EXERCISE REQUIREMENTS:
Every line of the records below from the line with "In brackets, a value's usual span" up to and including the line with "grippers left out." must be reproduced exactly, and no line outside that range.

INFORMATION:
+++

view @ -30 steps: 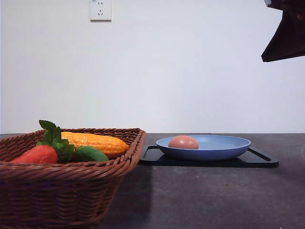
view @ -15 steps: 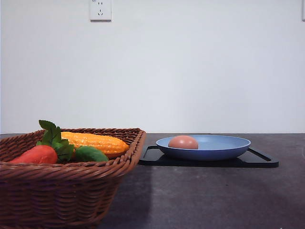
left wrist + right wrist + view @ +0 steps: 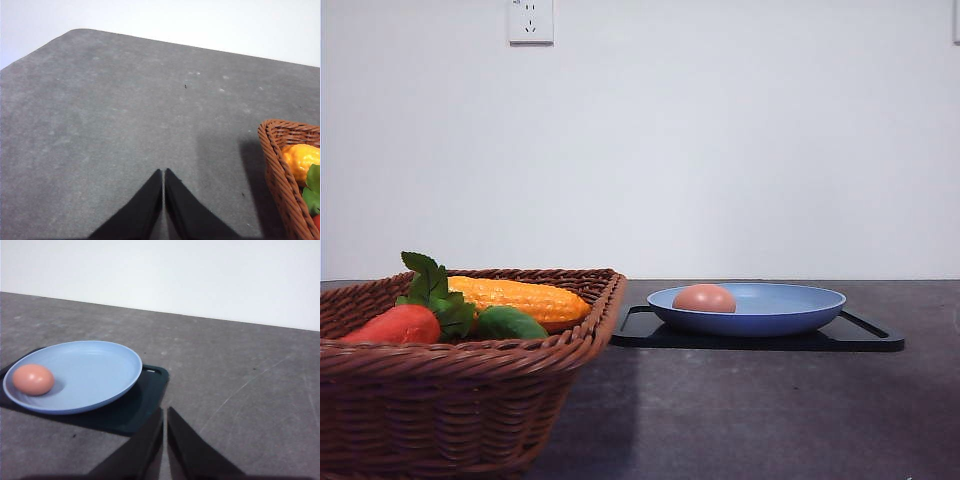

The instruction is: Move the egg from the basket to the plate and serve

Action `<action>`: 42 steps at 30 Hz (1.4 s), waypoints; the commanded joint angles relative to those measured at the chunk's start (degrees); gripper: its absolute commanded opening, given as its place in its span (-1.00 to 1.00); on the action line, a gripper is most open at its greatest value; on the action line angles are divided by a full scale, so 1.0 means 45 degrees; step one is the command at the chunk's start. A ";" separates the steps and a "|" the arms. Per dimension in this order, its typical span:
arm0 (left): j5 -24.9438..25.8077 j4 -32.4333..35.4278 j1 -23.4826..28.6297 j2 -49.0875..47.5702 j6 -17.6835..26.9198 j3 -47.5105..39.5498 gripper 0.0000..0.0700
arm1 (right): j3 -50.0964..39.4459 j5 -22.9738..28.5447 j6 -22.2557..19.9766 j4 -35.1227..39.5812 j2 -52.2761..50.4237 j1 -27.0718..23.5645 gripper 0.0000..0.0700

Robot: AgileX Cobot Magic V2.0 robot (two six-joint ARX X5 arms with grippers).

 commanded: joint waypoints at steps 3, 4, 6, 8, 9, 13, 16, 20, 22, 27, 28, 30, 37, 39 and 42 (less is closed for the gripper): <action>0.0015 -0.0203 0.0024 -0.0024 -0.0063 -0.0307 -1.00 | -0.0295 -0.0242 -0.0049 -0.0117 -0.0362 -0.0039 -1.00; 0.0016 -0.0200 0.0024 -0.0024 -0.0063 -0.0307 -1.00 | -0.0295 -0.0249 -0.0049 -0.0386 -0.0495 -0.0040 -1.00; 0.0016 -0.0199 0.0024 -0.0024 -0.0063 -0.0307 -1.00 | -0.0295 -0.0242 -0.0049 -0.0871 -0.0770 -0.0040 -1.00; 0.0016 -0.0199 0.0024 -0.0024 -0.0063 -0.0307 -1.00 | -0.0295 -0.0241 -0.0045 -0.1176 -0.0772 -0.0040 -1.00; 0.0016 -0.0203 0.0024 -0.0024 -0.0063 -0.0307 -1.00 | -0.0295 -0.0249 -0.0036 -0.1435 -0.0772 -0.0040 -1.00; 0.0016 -0.0197 0.0024 -0.0024 -0.0063 -0.0307 -1.00 | -0.0295 -0.0285 0.0637 -0.1459 -0.0772 -0.0016 -1.00; 0.0016 -0.0199 0.0024 -0.0024 -0.0063 -0.0307 -1.00 | -0.0295 -0.0197 0.0661 -0.1414 -0.0772 -0.0016 -1.00; 0.0016 -0.0199 0.0024 -0.0024 -0.0063 -0.0307 -1.00 | -0.0295 -0.0202 0.0661 -0.1411 -0.0772 -0.0016 -1.00; 0.0016 -0.0199 0.0024 -0.0024 -0.0063 -0.0307 -1.00 | -0.0295 -0.0202 0.0659 -0.1411 -0.0772 -0.0016 -1.00; 0.0016 -0.0199 0.0024 -0.0024 -0.0063 -0.0307 -1.00 | -0.0295 -0.0202 0.0661 -0.1411 -0.0772 -0.0016 -1.00; 0.0016 -0.0199 0.0024 -0.0024 -0.0063 -0.0307 -1.00 | -0.0295 -0.0202 0.0661 -0.1411 -0.0772 -0.0016 -1.00; 0.0016 -0.0199 0.0024 -0.0024 -0.0063 -0.0307 -1.00 | -0.0295 -0.0202 0.0661 -0.1411 -0.0772 -0.0016 -1.00; 0.0016 -0.0199 0.0024 -0.0024 -0.0063 -0.0307 -1.00 | -0.0295 -0.0202 0.0661 -0.1411 -0.0772 -0.0016 -1.00; 0.0016 -0.0199 0.0024 -0.0024 -0.0063 -0.0307 -1.00 | -0.0295 -0.0202 0.0661 -0.1411 -0.0772 -0.0016 -1.00; 0.0016 -0.0199 0.0024 -0.0024 -0.0063 -0.0307 -1.00 | -0.0295 -0.0202 0.0661 -0.1411 -0.0772 -0.0016 -1.00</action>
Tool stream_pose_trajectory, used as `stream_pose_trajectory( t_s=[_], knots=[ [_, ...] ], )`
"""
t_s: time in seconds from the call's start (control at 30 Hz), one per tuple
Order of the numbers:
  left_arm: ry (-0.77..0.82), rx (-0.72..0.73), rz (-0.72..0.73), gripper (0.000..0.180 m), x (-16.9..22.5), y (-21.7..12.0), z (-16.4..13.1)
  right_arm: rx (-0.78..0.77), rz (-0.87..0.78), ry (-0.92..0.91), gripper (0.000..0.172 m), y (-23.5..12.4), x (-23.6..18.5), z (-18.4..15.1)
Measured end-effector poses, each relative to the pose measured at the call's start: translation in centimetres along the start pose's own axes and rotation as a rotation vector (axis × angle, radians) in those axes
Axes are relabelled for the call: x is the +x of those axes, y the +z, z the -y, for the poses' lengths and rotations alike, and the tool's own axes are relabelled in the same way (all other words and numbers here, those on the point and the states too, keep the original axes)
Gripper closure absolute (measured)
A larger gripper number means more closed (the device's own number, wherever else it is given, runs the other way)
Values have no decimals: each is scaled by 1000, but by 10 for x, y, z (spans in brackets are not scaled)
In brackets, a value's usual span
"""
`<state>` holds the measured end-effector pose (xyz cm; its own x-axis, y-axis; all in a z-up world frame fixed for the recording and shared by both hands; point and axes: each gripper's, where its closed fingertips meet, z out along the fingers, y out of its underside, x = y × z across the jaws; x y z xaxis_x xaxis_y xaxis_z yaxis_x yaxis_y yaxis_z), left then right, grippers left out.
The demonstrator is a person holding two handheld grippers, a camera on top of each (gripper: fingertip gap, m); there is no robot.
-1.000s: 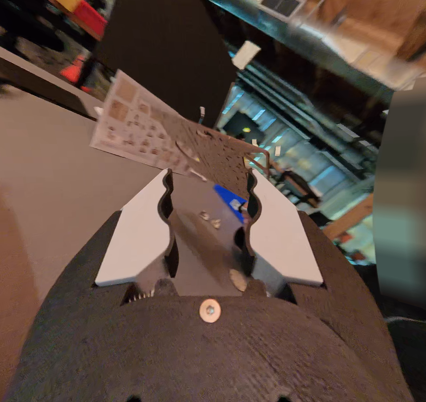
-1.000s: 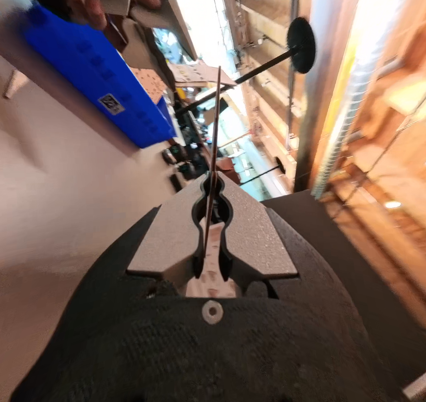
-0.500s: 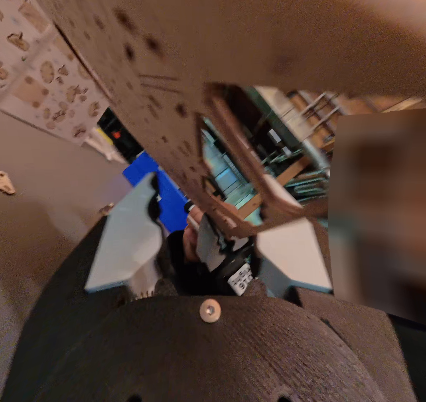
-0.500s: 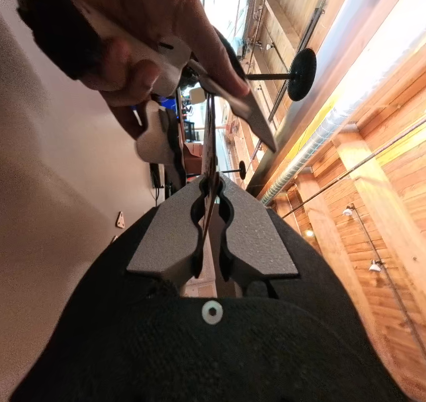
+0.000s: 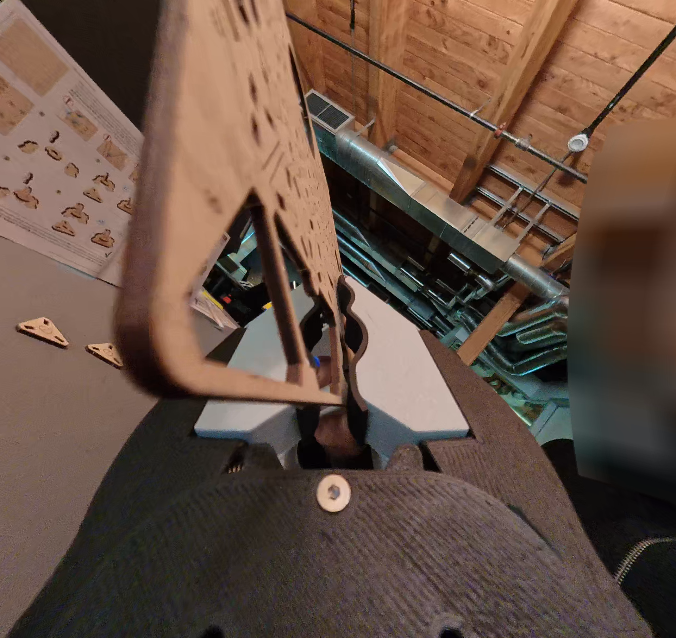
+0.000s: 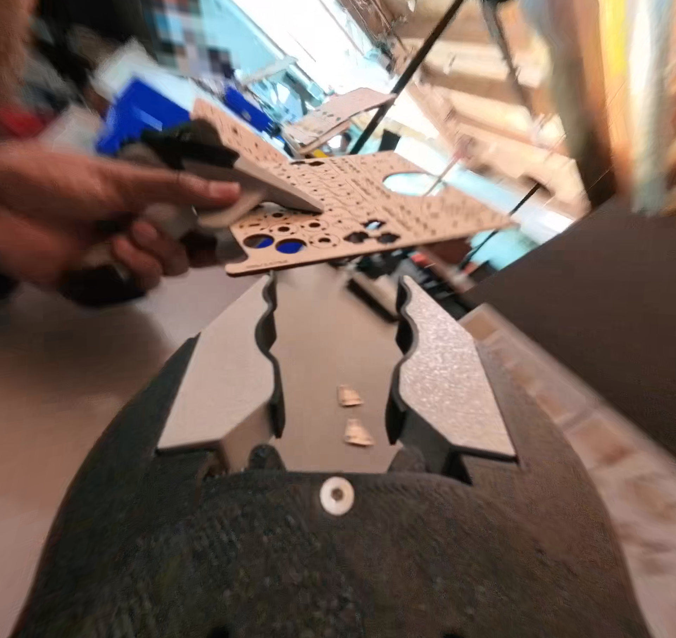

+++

RESPONSE BOX:
In brackets, a value's usual span
"""
`<state>` holds the measured end-effector pose (xyz cm; its own x-axis, y-axis; all in a z-up world frame fixed for the recording and shared by both hands; point and axes: each gripper's, where its closed fingertips meet, z out along the fingers, y out of its underside, x = y × z across the jaws; x y z xaxis_x xaxis_y xaxis_z yaxis_x yaxis_y yaxis_z), left then right, grippers left out.

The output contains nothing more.